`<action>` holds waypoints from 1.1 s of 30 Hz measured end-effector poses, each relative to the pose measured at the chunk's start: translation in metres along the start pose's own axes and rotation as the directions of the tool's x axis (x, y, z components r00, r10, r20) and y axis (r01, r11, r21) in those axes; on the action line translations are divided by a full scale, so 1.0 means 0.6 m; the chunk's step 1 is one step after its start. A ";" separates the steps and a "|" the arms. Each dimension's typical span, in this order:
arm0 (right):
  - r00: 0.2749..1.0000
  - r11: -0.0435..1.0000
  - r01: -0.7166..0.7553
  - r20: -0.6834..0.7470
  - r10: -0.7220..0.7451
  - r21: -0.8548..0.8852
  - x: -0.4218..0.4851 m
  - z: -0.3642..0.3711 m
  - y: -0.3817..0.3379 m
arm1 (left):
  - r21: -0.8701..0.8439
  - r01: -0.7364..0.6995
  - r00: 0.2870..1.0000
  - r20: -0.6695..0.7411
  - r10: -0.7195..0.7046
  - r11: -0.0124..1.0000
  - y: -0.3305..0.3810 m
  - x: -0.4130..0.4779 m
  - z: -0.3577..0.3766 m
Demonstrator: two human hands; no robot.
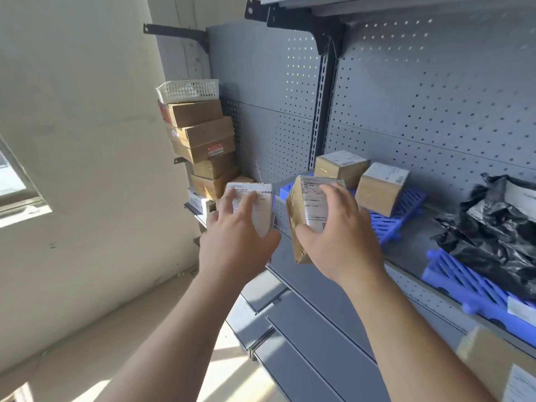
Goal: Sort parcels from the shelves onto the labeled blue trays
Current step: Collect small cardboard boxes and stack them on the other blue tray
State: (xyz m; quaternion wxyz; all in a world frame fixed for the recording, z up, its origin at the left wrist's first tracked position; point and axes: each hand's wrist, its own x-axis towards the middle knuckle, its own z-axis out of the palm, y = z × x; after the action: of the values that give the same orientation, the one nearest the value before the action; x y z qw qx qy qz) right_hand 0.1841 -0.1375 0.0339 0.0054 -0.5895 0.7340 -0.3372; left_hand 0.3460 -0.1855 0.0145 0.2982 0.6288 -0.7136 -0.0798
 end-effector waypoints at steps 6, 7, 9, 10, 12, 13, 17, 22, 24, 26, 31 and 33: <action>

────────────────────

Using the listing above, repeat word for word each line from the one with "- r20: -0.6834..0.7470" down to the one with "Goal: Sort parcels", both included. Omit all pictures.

  - r20: -0.6834..0.7470
  - r10: -0.7220..0.7451
  - r21: -0.8548..0.8852
  - x: -0.4218..0.4851 m
  - z: -0.3642..0.3711 m
  - y: -0.3817..0.3379 m
arm1 (left):
  - r21: -0.8701..0.8439
  - r01: -0.7364..0.6995
  - r00: 0.2870..1.0000
  - r20: -0.6695..0.7411
  - r10: -0.7195..0.7046
  - r11: -0.0124..1.0000
  - y: -0.3305..0.3810 m
  - x: -0.4130..0.4779 m
  - z: -0.3577..0.3766 m
Demonstrator: two human hands; no robot.
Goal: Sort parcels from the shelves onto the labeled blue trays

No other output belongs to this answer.